# delta uni-fence add on



## twak (May 21, 2011)

I use a Delta uni-fence table saw and want to add a sacrificial face to the fence in order to easily use my daddo set. Does anyone have a suggestion to accomplish this?


----------



## Phil P (Jul 25, 2010)

Hi Tom

It might seem like sacriledge but have you though about drilling a couple of neat, countersunk holes through the aluminium sliding fence section from the rear to hold a sacrificial piece using countersunk screws? Alternatively, if you don't want to drill your sub-fence, as the aluminium fence is held on by a couple of bolts why not just slide off the metal plate and bolt on a wooden one to replace it. A 2-minute scout of the web found this example which seems to do exactly what you need

Regards

Phil


----------



## Cherryville Chuck (Sep 28, 2010)

I have a Unifence and I drilled it exactly like Phil suggested. It only takes about a minute to attach it. I drilled one near each end and another just in front of the blade.


----------



## NoChatter (Dec 4, 2010)

Uni T Fence
Not really sacrificial but just thought I would share. I DO NOT OWN ONE YET SO I CANNOT COMMENT on how well it works. I just bought the rockler clamps and only one of the clamps worked because of the mounting bracket is in the way.
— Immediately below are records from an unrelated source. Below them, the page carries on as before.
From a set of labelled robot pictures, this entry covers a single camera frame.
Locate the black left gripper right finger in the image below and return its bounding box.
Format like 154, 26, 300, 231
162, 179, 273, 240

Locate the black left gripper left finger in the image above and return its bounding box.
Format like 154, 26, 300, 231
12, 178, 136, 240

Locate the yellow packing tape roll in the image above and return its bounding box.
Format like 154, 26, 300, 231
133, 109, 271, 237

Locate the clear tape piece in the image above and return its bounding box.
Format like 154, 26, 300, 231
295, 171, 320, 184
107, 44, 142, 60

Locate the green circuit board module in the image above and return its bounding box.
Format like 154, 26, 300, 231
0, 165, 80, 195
The main problem with the uni fence is that the backside is concave which makes that mod piece in the above link cool.

Sorry for yelling earlier.


----------



## mgmine (Jan 16, 2012)

Last week there was a link to The New Yankee Workshop and in the episode Norm was making a jig for a Unifence. Do a search and it may come up. It was "part one" of his jigs.


----------



## michmags (Nov 25, 2011)

*Delta Uni-Fence Add-on*

I just added one to my Uni-Fence and here is what I did. Cut a 2x4 or whatever piece of wood you prefer to the length you want for your sacrificial fence and the same height as your Uni-Fence. Use a pair of Universal Fence Clamps (Rockler 31373) and drill 2 holes in the top edge of your sacrificial fence. Set the sacrificial fence against the Uni-Fence and slip the posts of the clamps into the holes, thighten up and you are on your way. I had 2 clamps from reading lights that clamp to a desk that I was able to use instead of the Rockler clamps but the result is the same.

Luigi


----------



## Dmeadows (Jun 28, 2011)

michmags said:


> I just added one to my Uni-Fence and here is what I did. Cut a 2x4 or whatever piece of wood you prefer to the length you want for your sacrificial fence and the same height as your Uni-Fence. Use a pair of Universal Fence Clamps (Rockler 31373) and drill 2 holes in the top edge of your sacrificial fence. Set the sacrificial fence against the Uni-Fence and slip the posts of the clamps into the holes, thighten up and you are on your way. I had 2 clamps from reading lights that clamp to a desk that I was able to use instead of the Rockler clamps but the result is the same.
> 
> Luigi


Really like those Rockler clamps, I use them all around the shop!:sold:


----------



## twak (May 21, 2011)

Thank you, everyone. You have shown me it is not rocket science after all. Thanks again.


----------



## MAFoElffen (Jun 8, 2012)

twak said:


> Thank you, everyone. You have shown me it is not rocket science after all. Thanks again.


There might be... Scheming.

Info from an Uni-Fence owner please... On a Uni-Fence, what is the measurements of the t-slot from bottom corner of the fence to the center of the t-slot? Then the width of the t-slot?


----------



## MAFoElffen (Jun 8, 2012)

Heres a painless store-bought solution from Peachtree Woodworking:
Uni T Fence - Delta Uni Fence Up Grade

Charles- 
We talked around these lines. They already have the dies made and are producing... Not "too" bad of pricing. Then you could replace the face with whatever you wanted.

What else I was thinking about was a DIY solution, but I need Uni-fence measurements to come with something (project plans, etc). Picture attached: a. Need measurement from bottom corner of fence (A in attached photo) to center of mounting slot. b. Need diameter of mounting stud (B has 2 studs mounted to a t-plate that go through the L-head) or the dimensions of the mounting t-slot in the fence (A).


----------



## Jerry Bowen (Jun 25, 2011)

It sure is interesing where a thread goes sometimes. Apparently the issue of the cursor is no big deal and that's just fine, I got my answer and it was very satisfactory. Then the thread went off on another interesting direction which I think is very interesting. Maybe I think of some other question to ask that wll provoke some interest, just kidding, when I ask a question it is because I want to know.


Jerry

Sorry, I put this post on the wrong thread, my mistake.


----------